◆ PROBLEM STATEMENT
Retype every line from the start of the data down to and including the line with "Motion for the". Skip the pictures.

◆ DATA PROVIDED
================================

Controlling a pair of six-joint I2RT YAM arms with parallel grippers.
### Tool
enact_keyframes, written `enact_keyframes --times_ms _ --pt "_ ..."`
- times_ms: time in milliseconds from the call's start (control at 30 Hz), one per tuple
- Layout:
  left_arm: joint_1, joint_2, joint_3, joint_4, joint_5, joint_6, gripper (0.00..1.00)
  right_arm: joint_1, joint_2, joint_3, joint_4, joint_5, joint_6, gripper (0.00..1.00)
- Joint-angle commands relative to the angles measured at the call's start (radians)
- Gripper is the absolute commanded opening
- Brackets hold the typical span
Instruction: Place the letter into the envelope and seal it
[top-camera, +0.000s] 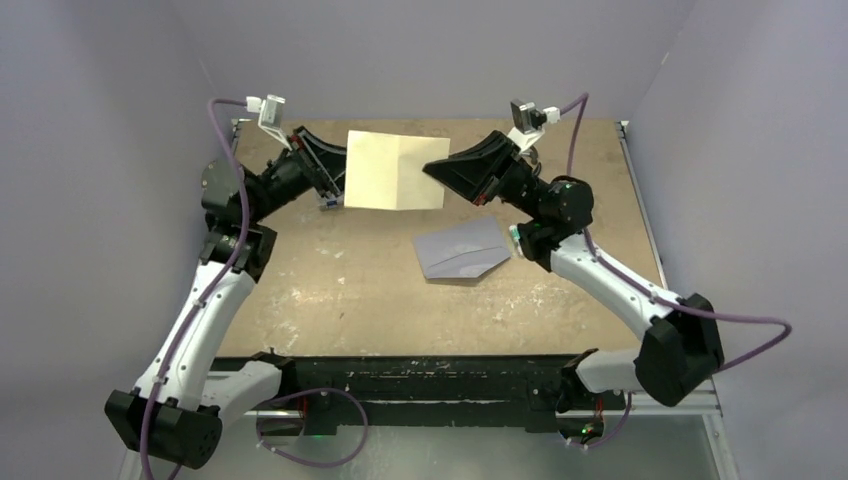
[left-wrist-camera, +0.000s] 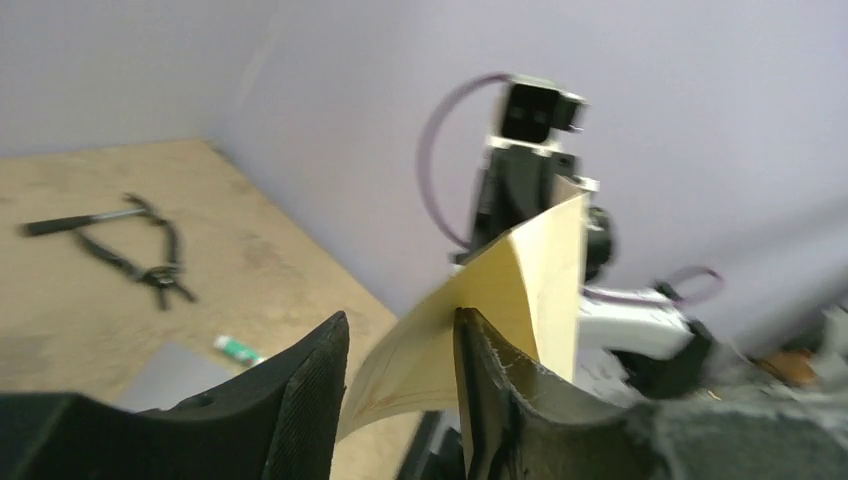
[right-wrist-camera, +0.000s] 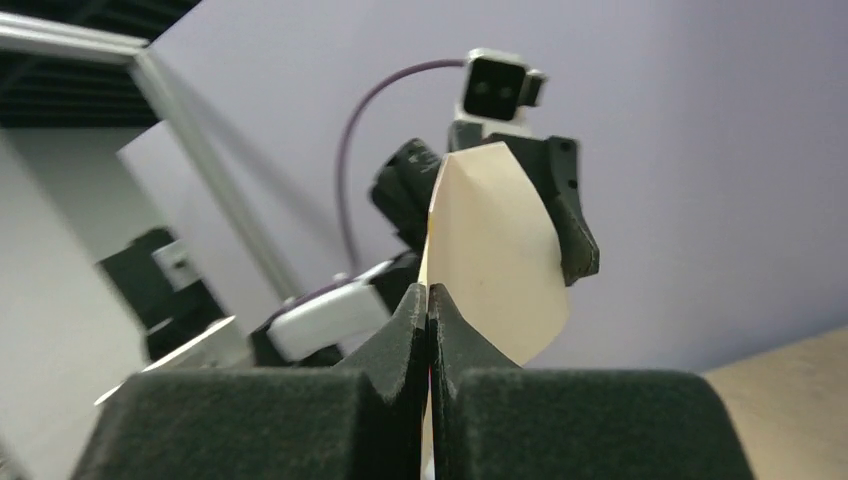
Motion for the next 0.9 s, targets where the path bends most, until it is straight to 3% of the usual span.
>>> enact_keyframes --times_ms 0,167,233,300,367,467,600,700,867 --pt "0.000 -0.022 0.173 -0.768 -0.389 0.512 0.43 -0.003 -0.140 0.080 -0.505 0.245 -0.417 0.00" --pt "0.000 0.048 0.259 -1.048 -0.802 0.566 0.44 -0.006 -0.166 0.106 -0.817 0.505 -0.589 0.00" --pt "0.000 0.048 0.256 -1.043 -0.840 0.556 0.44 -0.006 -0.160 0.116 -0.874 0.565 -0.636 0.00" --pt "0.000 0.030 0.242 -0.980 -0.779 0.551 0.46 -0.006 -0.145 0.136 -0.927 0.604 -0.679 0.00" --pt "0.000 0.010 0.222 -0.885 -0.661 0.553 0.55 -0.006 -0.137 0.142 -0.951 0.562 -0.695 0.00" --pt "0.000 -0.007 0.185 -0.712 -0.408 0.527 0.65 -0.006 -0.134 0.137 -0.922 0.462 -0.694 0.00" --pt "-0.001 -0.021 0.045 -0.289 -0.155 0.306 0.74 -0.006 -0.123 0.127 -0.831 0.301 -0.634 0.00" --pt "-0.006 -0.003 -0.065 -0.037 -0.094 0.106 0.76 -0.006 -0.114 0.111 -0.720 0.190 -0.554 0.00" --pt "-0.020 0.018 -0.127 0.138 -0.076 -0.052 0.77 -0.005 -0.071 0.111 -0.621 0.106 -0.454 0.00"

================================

◆ REPLY
Controlling a pair of six-joint I2RT YAM arms with parallel grippers.
### Tool
enact_keyframes, written `enact_keyframes --times_ms _ --pt "_ ..."`
- times_ms: time in milliseconds from the call's start (control at 30 Hz), one per tuple
- Layout:
  left_arm: joint_1, joint_2, joint_3, joint_4, joint_5, joint_6, gripper (0.00..1.00)
  right_arm: joint_1, joint_2, joint_3, joint_4, joint_5, joint_6, gripper (0.00..1.00)
- Joint-angle commands relative to the angles measured at the call's start (radians)
- Gripper is the absolute commanded opening
- Brackets hold the typical span
Instruction: Place the letter into the envelope and seal it
[top-camera, +0.000s] 
[left-wrist-camera, +0.000s] 
[right-wrist-camera, +0.000s] 
Motion for the next 0.9 s, targets where the path bends most, until it is straight to 3% of the usual span.

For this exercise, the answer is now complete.